Clustering affordable housing at mixed-use sites makes the most sense, say proponents, as long as a town can place design parameters that make the housing attractive to the new tenants and the rest of the community.
Opponents of mixed-use now routinely sound the WinCup call. Development will create WinCups across the county, they say, referencing the monolithic block of new housing in Corte Madera. But that project is the result of poor planning and egregious design. It’s out of scale and inappropriate for the county. But it’s not worthy of a rallying cry in opposition of housing. With all the architectural acumen in Marin, the county and its cities can do better—and should do better.
Kallins says that she’s no fan of WinCup. “It’s a bad design. It’s not human-scale. When talking about this kind of mixed-use development, we should talk about not just the number of units and how many stories it will be but about the relationship of everything. Is it walkable? WinCup is not exactly a pleasant place to walk [for instance] to get to the ferry.” How a project looks can affect how it’s received in a community. WinCup will receive no design awards. “Design really does matter,” Kallins says.
The restrictions that Larkspur already has in place ensure that a mixed-use concept at Bon Air never would be reminiscent of WinCup. For starters, only one building is suitable for building one or two stories above the commercial ground floor. And the town has a 35-foot height limit, which limits any construction to a total of three stories.

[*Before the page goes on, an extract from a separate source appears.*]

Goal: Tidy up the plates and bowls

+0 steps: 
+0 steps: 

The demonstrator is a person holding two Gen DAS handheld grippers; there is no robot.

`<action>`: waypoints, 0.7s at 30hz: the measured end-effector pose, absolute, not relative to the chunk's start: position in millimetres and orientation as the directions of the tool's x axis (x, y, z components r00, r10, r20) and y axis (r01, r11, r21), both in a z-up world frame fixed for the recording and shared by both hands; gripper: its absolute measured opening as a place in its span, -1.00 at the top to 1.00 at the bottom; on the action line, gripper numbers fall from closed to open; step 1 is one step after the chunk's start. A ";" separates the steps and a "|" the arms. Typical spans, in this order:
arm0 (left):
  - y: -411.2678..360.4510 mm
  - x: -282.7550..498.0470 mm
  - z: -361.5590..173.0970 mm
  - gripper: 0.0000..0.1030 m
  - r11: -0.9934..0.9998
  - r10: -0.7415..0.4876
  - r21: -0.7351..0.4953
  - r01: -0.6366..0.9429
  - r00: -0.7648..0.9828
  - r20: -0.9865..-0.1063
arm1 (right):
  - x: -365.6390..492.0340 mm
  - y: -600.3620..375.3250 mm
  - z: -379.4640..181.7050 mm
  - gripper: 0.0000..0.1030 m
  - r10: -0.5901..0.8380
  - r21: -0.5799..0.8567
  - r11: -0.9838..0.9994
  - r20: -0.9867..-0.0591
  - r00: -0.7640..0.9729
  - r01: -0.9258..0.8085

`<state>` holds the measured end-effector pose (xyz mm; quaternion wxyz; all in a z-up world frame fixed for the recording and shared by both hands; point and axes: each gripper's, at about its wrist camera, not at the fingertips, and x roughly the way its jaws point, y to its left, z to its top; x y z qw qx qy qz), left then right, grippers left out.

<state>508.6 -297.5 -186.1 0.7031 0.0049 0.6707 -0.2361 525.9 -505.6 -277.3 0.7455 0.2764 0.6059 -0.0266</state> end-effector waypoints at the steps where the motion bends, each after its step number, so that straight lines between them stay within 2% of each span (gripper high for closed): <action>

But opponents continue to chip away at the mixed-use concept, at Bon Air and elsewhere. The question for mixed-use proponents is whether logic can overcome visceral objections based on a myopic battle cry of density. “When I talk to people one-on-one,” Kallins says, “I say we don’t want to build on open space. I ask whether we should build our housing near shops and services and transit and places where people can bike and walk, and they say that makes sense.”